Continuation of the front page (56) References JP-A-60-221983 (JP, A) JP-A-5-122819 (JP, A) JP-A-4-368410 (JP, A) JP-A-5-64334 (JP) , A) JP-A-9-9448 (JP, A) Japanese Utility Model Application Showa 61-48680 (JP, U) (58) Fields studied (Int. Cl. ⁷ , DB name) H02G 15/08 H02G 1/14

Claims (1)

(57) [Claim 1] In the step of heating and cross-linking a cable connection portion on which a reinforcing insulating layer is formed, a plurality of heaters divided along a longitudinal direction of the connection portion to be cross-linked are provided.
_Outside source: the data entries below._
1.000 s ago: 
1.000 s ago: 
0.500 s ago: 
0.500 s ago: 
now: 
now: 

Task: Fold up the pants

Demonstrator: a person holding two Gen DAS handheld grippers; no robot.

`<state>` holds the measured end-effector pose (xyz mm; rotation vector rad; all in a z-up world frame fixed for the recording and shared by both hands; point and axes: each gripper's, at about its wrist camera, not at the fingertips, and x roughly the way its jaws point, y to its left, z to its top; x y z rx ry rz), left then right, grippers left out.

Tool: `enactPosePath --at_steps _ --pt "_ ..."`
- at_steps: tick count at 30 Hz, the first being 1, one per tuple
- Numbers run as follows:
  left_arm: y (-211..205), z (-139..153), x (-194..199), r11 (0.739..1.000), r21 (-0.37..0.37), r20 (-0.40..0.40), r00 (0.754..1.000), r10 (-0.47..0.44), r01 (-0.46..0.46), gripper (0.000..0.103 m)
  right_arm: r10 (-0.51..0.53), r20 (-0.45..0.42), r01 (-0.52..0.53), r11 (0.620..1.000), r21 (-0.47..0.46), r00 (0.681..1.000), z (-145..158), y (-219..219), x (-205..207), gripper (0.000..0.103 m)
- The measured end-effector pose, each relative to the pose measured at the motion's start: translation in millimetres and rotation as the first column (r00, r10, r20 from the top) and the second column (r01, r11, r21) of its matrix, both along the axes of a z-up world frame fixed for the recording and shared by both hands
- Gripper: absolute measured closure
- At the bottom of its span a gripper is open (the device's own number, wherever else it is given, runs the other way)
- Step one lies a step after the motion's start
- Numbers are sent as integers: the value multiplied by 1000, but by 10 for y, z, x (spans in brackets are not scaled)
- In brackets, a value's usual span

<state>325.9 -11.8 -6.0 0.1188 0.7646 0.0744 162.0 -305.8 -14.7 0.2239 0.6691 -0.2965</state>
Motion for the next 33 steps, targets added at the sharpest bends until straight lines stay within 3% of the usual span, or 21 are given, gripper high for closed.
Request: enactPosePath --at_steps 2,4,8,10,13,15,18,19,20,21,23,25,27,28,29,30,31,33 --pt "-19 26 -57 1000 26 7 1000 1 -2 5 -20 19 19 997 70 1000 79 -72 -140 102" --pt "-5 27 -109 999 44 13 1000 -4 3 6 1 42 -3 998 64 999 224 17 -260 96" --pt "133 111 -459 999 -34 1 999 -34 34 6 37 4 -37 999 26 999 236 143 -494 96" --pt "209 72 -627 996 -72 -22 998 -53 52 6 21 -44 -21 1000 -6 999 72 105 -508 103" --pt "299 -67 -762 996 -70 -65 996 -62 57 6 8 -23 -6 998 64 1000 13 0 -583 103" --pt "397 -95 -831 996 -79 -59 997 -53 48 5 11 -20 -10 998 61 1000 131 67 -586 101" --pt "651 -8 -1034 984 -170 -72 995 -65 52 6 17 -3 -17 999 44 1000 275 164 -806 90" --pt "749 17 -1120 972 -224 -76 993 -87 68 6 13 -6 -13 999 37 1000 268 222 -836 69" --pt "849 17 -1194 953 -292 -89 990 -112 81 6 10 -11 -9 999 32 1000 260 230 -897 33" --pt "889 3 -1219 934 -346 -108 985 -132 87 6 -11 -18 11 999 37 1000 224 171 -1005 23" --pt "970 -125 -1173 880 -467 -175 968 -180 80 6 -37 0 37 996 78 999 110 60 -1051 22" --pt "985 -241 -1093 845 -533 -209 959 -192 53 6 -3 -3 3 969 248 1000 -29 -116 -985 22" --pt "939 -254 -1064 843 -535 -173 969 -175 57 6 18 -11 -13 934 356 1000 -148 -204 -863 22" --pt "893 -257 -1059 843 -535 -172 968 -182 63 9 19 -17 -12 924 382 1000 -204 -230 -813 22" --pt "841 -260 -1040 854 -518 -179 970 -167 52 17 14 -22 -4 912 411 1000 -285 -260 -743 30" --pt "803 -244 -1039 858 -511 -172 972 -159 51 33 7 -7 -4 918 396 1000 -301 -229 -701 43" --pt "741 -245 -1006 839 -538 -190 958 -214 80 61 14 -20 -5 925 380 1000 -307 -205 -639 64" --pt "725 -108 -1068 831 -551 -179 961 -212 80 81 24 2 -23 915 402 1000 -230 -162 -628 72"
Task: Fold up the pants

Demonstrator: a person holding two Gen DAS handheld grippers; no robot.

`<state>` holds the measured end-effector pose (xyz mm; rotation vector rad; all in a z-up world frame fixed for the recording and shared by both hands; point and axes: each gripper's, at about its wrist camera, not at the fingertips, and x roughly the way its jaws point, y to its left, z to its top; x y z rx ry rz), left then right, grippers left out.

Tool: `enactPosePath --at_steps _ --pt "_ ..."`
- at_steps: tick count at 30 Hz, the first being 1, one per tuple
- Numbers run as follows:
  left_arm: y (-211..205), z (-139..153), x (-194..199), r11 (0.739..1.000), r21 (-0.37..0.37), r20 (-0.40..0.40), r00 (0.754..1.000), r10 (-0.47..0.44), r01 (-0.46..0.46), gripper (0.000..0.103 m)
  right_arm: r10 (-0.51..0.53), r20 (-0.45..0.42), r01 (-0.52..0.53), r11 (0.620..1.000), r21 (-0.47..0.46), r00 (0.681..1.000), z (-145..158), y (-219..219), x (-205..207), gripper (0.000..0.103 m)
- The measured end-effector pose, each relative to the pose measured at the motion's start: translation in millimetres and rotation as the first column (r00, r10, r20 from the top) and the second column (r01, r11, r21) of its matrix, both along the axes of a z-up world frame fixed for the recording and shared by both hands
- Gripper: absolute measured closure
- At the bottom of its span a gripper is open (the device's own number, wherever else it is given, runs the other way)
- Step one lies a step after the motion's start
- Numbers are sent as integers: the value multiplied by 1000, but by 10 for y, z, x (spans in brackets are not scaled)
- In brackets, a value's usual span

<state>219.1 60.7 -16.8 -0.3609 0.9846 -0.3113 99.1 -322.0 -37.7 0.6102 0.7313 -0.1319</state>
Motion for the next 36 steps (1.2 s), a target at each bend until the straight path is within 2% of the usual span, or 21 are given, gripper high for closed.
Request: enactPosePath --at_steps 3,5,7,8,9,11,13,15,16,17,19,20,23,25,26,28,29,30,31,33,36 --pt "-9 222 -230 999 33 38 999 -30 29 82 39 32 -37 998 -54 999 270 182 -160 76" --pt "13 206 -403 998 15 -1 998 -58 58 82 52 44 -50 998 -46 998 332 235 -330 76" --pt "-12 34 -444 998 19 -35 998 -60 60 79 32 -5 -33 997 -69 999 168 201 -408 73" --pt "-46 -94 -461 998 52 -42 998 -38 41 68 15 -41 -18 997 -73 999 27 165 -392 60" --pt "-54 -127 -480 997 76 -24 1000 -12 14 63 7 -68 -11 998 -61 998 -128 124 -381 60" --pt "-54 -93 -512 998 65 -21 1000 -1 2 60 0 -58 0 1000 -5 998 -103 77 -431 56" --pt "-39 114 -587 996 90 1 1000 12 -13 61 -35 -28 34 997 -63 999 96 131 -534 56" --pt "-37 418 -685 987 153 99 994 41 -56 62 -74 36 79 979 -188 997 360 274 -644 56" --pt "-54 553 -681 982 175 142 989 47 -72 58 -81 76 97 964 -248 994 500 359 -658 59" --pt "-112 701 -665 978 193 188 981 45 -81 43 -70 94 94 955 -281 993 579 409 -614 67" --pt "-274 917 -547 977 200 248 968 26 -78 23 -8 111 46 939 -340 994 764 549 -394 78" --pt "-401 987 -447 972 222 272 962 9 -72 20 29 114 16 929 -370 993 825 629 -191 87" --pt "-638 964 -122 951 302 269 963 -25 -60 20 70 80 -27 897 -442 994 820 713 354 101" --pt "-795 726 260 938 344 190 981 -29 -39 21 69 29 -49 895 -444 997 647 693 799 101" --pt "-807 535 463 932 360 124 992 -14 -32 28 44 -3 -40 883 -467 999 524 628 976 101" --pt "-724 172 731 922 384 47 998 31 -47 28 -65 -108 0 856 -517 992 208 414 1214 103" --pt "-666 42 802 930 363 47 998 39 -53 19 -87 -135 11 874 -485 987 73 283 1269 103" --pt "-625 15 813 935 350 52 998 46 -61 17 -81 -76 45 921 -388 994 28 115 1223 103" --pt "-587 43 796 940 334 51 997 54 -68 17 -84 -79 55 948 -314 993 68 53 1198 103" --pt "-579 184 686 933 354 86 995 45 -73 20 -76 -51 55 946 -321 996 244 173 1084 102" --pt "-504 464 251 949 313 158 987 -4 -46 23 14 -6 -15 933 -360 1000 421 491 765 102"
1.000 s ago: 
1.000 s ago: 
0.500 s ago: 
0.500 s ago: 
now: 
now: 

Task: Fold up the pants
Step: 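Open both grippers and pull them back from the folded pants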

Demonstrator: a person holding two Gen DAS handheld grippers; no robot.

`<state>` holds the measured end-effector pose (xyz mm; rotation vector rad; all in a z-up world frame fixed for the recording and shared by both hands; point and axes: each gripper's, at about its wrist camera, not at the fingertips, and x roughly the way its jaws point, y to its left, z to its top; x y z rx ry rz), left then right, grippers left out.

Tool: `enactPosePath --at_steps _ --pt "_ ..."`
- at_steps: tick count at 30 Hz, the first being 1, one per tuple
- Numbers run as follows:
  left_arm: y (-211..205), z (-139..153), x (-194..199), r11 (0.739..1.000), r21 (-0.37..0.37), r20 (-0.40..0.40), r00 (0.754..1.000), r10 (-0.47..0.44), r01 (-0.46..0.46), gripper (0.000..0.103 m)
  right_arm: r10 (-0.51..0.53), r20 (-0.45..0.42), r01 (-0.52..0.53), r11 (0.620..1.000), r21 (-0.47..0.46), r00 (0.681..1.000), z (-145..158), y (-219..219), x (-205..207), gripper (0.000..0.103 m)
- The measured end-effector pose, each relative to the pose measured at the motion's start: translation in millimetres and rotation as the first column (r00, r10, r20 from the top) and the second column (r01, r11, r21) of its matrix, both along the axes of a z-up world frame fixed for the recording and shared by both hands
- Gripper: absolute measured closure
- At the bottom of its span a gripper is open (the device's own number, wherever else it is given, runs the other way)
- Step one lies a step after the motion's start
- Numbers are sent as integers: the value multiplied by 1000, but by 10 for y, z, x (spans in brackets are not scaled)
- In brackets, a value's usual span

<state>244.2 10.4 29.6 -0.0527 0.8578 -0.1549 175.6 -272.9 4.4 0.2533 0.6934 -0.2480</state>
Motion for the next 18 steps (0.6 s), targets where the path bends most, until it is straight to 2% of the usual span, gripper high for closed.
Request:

In the control, the time to reach the target temperature for bridging the heater sharing the center of the connection is set at least three hours ahead of the time to reach the target temperature for bridging the heater sharing the right and left ends of the connection. And reinforcing the heater connecting the right end and the left end to a temperature at which the interface between the cable insulator and the reinforcing insulating layer is higher than the melting point of the reinforcing insulating layer. How to crosslink the insulating layer.